Cobra-chickens, Roadkill, and Ingredients

It is not surprising that where Canada geese are protected, they defile golf courses, beaches, and attack cyclists in parks. One of my coworkers from Ottawa refers to them as cobra-chickens. Low flying slow heavy geese do however save my pride at the end of a lackluster deer hunting season. Their V-patterns leaving and arriving at a local pond near where I hunt deer are very predictable. When the seasons overlap, I will occasionally carry both a rifle and shotgun to my blind. Of course, when shooting at a goose I scare off all the deer for miles. The best time for geese is right at the end of deer season, but you only get one sure opportunity to exploit the flight patterns observed during deer season. They adjust quickly to being the primary targets and change their flight patterns and times with the very first volley of shots. 

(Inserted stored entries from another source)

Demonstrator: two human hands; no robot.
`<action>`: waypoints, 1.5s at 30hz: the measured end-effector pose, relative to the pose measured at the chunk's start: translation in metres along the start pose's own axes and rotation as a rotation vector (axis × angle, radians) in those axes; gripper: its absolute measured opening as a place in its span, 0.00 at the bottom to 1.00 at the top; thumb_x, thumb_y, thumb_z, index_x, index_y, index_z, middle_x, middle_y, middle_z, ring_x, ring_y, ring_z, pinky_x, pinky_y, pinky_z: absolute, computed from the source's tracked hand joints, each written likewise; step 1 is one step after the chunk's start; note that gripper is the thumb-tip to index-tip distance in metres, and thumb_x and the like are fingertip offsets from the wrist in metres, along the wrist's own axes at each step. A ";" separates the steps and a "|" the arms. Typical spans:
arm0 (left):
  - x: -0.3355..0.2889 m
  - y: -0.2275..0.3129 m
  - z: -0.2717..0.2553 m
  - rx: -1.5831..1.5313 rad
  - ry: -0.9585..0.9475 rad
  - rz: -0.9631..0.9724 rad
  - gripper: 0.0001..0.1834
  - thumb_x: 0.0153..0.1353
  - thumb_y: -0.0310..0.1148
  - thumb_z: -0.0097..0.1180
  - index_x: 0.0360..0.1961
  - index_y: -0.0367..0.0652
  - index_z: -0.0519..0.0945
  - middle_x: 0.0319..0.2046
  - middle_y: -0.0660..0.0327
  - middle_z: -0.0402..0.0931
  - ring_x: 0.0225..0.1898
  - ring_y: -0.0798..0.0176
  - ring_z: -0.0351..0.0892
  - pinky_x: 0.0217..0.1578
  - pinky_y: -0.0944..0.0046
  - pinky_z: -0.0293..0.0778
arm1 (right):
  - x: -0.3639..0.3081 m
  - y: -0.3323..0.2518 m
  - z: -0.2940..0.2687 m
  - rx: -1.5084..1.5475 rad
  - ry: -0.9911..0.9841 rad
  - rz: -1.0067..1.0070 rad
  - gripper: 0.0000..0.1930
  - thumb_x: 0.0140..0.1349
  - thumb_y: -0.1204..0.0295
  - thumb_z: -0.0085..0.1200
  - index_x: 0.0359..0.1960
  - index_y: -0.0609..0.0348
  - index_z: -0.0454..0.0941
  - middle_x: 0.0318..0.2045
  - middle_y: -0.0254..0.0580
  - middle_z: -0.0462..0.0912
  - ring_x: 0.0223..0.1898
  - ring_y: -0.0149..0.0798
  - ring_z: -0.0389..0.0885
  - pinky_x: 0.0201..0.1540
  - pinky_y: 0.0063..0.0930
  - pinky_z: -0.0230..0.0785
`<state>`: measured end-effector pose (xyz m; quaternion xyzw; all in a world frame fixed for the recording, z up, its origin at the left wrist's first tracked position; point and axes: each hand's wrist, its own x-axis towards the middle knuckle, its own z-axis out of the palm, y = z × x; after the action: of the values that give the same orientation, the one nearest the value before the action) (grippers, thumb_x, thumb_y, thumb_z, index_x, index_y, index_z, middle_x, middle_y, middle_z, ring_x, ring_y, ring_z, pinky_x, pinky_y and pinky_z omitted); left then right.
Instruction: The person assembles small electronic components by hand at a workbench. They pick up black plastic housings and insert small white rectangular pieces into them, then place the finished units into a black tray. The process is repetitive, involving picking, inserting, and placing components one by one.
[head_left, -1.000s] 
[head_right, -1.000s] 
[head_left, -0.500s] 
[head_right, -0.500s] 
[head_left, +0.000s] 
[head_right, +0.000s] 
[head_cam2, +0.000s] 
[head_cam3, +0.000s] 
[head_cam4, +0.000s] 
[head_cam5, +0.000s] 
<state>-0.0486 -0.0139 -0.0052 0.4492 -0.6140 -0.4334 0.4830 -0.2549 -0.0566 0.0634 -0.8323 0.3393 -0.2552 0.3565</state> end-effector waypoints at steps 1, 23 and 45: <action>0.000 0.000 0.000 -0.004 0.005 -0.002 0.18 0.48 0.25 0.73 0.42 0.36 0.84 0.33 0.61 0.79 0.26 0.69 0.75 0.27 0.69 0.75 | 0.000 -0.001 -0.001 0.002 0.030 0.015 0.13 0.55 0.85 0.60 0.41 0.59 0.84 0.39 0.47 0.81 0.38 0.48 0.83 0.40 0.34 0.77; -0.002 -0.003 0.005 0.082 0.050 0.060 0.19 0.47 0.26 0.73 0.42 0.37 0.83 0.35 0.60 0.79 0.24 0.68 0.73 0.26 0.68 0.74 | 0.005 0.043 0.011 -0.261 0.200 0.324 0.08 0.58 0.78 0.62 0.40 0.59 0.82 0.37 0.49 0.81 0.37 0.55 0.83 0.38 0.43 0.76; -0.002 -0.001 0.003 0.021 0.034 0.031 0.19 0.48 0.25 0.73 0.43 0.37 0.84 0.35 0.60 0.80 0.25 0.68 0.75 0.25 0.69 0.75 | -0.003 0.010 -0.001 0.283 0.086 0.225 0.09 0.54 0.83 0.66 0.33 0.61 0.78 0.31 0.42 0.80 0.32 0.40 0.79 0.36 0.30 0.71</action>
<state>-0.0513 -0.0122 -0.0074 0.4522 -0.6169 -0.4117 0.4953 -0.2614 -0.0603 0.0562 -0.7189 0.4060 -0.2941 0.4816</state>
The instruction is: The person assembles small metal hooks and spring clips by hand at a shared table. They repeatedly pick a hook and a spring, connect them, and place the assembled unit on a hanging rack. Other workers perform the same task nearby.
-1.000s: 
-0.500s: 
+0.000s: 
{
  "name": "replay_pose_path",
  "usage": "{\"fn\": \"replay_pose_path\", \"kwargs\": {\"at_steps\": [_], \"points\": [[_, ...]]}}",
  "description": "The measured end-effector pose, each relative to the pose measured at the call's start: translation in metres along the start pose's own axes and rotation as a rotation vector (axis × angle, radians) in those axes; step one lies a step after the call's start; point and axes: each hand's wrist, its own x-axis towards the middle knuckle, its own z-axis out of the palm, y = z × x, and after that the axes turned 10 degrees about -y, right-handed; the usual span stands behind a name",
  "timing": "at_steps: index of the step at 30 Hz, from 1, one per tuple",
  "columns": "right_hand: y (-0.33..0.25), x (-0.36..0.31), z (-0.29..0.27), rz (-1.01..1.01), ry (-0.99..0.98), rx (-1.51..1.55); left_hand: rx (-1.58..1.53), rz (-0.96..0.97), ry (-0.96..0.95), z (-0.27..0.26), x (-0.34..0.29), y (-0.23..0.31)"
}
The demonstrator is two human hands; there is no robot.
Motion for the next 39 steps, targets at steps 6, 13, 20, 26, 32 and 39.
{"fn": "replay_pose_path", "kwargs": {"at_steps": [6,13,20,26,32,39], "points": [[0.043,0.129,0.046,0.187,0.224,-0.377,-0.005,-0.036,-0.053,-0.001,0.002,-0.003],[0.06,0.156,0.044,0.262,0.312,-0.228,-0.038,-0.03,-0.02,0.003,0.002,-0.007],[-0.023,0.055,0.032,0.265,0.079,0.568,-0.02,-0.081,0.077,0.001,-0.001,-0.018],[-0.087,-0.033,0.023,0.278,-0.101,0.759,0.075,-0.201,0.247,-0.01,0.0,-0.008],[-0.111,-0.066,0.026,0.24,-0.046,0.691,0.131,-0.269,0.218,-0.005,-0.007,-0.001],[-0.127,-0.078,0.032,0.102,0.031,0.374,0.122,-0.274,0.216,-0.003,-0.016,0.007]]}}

During deer season I could set my watch to the timing of the V formation flying over my stand, but after I popped my 12-gauge in their direction, they adjusted accordingly. On one occasion, two geese were flying over my blind and while they were only marginally within range, I foolishly took my chances and missed; as the bard said, “I can resist anything except temptation.” One of the pair then immediately flew back toward the pond at risk to itself to warn the others which were taking off toward me. It steered them safely away over the woods. I was impressed at both the self-sacrifice of the reconnoiterer and the fast shifting of the gaggle’s flight pattern. Apparently, they did not think he was a conspiracy theorist disrupting their routine.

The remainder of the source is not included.